Adding Additional Connections

You've already added a lake connection, but you have another portion of your lake that you'd like Monte Carlo to monitor. You're in luck because we support multiple data lake connections to Monte Carlo!

Follow the associated onboarding process for the additional lake infrastructure you will want to set up. This the same process you used to set up the first lake connection. One important thing to keep in mind, is the --name parameter while setting up your data lakes. This will be the name of the connection you're setting up, and is important to distinguish your lake connections from each other, especially in situations where they're the same type of integration (multiple databricks workspaces, or multiple glue catalogs for instance).

The --name parameter

It's very important to understand the name parameter on the CLI and how it relates to the types of connections you can add in a lake.

Metastore Connections
We have 3 main metastore connections for lakes - Hive, Glue, and Databricks Metastore. For these connections, we only allow 1 of any given type in a lake stack. If you want to connect to more than 1 of these metastores, you will need to give it a new name in the --name parameter while connecting it, and that will be the name of your new lake stack.

Other Connections
While connecting any other kind of connection (query engine, Databricks Delta, etc), the --name parameter indicates which stack you want to add it to. These connections must be added to an existing stack.

FAQs

Do we need to have another data collector?
No, we do not need a second data collector to monitor a second data lake.

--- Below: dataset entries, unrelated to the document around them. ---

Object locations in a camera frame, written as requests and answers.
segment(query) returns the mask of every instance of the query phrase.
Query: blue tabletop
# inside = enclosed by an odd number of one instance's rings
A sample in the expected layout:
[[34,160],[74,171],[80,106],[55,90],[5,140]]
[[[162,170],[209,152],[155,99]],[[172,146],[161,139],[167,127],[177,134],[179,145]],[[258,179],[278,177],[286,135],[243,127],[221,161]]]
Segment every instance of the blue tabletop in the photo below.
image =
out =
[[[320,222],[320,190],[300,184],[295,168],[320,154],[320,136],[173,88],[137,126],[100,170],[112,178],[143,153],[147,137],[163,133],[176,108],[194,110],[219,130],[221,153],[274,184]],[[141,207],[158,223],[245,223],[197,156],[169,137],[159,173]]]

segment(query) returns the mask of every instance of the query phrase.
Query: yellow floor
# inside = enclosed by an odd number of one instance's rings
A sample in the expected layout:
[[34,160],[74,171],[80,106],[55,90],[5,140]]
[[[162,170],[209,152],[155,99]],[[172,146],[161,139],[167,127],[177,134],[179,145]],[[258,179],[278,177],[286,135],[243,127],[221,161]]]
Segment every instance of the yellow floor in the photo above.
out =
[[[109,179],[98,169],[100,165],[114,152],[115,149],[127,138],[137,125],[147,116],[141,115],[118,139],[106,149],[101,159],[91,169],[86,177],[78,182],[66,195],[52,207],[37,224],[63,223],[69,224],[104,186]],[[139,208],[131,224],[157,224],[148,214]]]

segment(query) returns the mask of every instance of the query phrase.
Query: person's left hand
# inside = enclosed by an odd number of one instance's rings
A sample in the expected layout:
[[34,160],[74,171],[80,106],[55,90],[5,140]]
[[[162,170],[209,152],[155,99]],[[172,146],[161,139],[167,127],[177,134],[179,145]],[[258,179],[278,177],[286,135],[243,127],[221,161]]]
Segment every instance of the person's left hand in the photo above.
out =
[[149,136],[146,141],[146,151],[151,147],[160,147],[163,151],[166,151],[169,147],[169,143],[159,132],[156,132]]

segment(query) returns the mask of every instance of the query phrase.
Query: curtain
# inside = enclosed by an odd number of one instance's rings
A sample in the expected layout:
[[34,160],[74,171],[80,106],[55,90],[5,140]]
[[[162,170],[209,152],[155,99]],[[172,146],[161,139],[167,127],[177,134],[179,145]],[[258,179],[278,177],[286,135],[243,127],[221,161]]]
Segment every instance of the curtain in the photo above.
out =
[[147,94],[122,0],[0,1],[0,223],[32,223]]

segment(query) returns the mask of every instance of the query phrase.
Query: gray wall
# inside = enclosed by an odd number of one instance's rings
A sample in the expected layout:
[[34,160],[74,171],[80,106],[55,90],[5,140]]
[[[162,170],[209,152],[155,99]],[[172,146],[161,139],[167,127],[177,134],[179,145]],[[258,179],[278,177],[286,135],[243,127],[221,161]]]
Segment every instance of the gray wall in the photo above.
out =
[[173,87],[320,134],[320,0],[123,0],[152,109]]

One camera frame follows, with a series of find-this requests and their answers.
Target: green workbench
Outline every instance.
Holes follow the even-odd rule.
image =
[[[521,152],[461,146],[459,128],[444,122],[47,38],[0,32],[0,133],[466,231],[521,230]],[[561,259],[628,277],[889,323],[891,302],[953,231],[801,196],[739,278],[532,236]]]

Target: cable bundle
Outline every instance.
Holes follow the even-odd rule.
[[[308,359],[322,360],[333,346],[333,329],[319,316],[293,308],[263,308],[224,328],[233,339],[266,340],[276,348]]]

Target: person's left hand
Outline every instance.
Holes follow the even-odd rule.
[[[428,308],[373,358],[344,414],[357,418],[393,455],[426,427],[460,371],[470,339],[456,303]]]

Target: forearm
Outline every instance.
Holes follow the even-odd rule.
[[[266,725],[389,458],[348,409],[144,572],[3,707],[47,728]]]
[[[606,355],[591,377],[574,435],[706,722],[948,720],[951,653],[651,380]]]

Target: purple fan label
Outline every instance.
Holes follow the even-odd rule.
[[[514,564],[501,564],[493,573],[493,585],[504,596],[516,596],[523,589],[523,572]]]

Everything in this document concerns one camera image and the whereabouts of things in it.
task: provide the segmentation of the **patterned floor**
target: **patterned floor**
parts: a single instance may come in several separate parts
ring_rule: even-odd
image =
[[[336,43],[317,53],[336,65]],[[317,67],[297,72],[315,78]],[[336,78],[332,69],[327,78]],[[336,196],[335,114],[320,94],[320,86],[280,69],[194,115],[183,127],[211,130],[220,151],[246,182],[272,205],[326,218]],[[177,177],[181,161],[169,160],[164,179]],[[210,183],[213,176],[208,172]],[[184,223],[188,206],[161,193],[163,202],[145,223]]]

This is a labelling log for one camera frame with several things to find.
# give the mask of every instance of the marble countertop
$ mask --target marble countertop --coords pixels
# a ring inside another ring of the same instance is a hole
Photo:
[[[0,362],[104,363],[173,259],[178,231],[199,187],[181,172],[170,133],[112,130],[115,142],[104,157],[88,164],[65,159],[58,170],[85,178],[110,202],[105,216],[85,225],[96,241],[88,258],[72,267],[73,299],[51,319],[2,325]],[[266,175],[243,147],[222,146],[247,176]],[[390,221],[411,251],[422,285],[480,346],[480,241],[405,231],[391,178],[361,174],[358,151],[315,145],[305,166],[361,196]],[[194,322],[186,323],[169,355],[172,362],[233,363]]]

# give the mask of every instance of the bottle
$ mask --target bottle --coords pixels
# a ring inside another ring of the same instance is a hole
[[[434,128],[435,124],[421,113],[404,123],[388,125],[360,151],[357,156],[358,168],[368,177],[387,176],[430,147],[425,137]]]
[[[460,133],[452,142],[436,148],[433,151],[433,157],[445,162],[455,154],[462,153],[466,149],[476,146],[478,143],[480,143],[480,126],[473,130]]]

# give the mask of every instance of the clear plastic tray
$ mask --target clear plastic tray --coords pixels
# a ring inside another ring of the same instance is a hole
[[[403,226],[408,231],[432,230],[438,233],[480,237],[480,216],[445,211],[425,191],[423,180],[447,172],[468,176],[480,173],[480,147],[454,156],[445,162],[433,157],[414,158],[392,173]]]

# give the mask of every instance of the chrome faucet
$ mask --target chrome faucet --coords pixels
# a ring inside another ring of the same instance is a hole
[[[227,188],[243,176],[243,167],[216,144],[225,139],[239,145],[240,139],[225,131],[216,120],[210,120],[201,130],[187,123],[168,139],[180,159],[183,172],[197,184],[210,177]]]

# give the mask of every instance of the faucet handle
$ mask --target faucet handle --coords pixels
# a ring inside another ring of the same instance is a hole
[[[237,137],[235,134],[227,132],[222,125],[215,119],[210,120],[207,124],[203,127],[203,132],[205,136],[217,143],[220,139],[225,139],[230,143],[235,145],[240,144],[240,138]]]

Is each lake stack independent?
Yes, for the most part, each lake stack is independent.

What part of the lake stack is not independent?
We are able to support multiple lakes with a single set of S3 infrastructure. You only need to set up S3 events once.

Do we need to add a second query engine, even if we've already added one?
Yes, you will need to set up a second query engine connection, even if it's already in another lake. Because we will not know about the Metadata from the second lake when setting up and monitoring queries to that first query engine, we will need to add it again while referencing the second lake.